What to work on:
Print all of the data below exactly as it appears, leaving out every image.

━━━ Material provided

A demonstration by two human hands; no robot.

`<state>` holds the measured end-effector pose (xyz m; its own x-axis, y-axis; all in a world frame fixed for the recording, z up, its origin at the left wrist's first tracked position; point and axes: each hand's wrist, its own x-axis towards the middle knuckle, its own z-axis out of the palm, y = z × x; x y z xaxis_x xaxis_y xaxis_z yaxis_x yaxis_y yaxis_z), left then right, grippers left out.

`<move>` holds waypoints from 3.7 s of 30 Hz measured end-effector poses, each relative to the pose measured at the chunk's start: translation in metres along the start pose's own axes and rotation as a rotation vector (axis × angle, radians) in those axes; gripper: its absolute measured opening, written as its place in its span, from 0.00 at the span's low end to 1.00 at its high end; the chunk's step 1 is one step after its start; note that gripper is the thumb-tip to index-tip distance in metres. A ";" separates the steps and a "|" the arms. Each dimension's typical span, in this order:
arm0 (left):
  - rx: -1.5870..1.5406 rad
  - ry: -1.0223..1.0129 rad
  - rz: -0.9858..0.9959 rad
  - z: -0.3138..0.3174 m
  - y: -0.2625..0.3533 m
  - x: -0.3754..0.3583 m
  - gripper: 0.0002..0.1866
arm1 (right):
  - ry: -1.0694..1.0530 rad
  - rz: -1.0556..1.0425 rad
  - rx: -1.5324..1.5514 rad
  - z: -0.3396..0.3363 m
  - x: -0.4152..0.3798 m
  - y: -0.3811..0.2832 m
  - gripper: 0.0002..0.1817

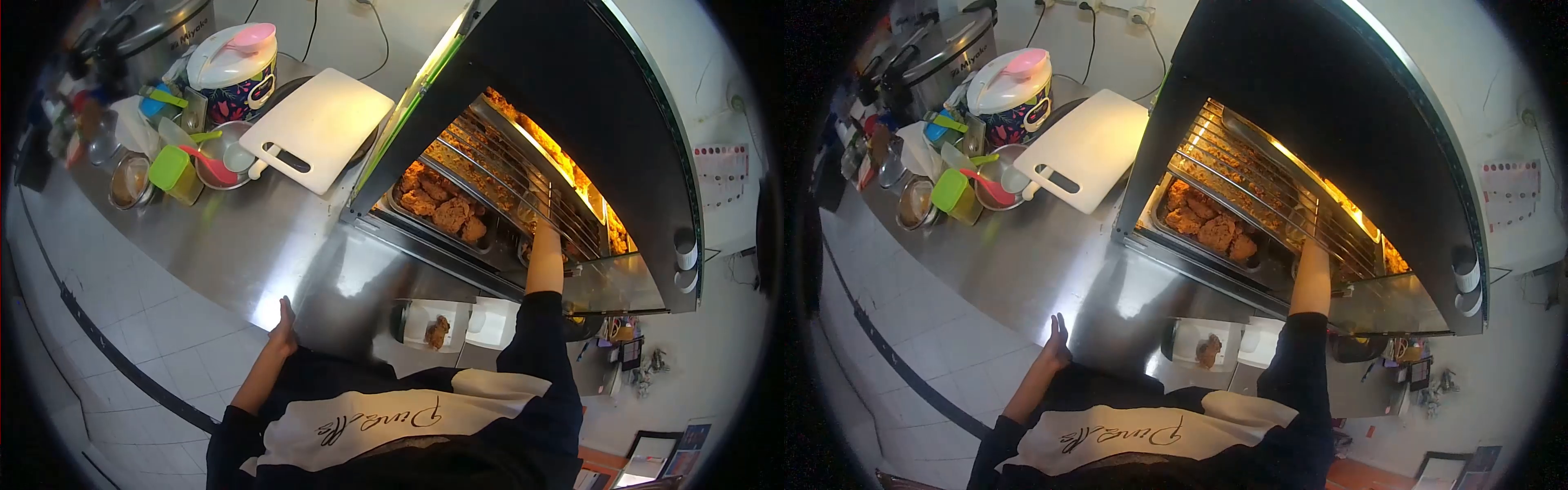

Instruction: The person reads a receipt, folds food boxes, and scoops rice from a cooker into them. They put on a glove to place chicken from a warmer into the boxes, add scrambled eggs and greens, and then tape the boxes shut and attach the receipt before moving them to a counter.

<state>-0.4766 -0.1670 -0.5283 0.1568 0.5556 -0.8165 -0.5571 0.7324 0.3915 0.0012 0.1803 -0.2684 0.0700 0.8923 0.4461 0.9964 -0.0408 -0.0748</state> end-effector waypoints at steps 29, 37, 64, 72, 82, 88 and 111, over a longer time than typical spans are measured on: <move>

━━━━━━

Result:
A demonstration by two human hands; no robot.

`<state>` holds the measured end-effector pose (xyz m; its own x-axis, y-axis; all in a world frame fixed for the recording, z up, its origin at the left wrist's first tracked position; point and axes: each hand's wrist, its own x-axis towards the middle knuckle, its own z-axis out of the palm, y = z × x; x y z xaxis_x xaxis_y xaxis_z yaxis_x yaxis_y yaxis_z), left then right, grippers left out.

`<move>` holds waypoints from 3.7 s of 30 Hz measured end-effector poses, each relative to the pose measured at the chunk's start: translation in metres along the start pose's own axes and rotation as a rotation vector (axis × angle, radians) in those axes; gripper: its absolute measured opening, written as its place in its span, from 0.00 at the span's low end to 1.00 at its high end; the chunk's step 1 is one step after its start; note that gripper is the thumb-tip to index-tip distance in metres. A ";" separates the steps and a "|" the arms. Each dimension's typical span, in this order:
arm0 (left):
  - rx: -1.5870..1.5406 rad
  - ry: -1.0223..1.0129 rad
  - rz: -0.9858..0.9959 rad
  - z: -0.3138..0.3174 m
  - y: -0.2625..0.3533 m
  - x: -0.3754..0.3583 m
  - gripper: 0.0002..0.1866
arm1 (right):
  - ry: -1.0694..1.0530 rad
  - rz: -1.0556..1.0425 rad
  - rx: -1.5324..1.5514 rad
  - z: -0.3396..0.3363 m
  - x: -0.4152..0.3798 m
  - y: -0.3811..0.2832 m
  - gripper: 0.0002..0.1817


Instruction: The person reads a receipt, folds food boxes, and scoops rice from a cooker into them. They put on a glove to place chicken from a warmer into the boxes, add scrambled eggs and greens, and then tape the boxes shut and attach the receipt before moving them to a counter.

<state>-0.4766 -0.1670 -0.5283 0.1568 0.5556 -0.8165 -0.5571 0.7324 0.3915 0.0012 0.1803 -0.2684 0.0700 0.8923 0.4461 0.9964 -0.0408 -0.0748</state> end-effector waypoints at steps 29, 37, 64, 72, 82, 88 and 111, over a longer time than typical spans are measured on: <move>

The response to this exercise is now finished.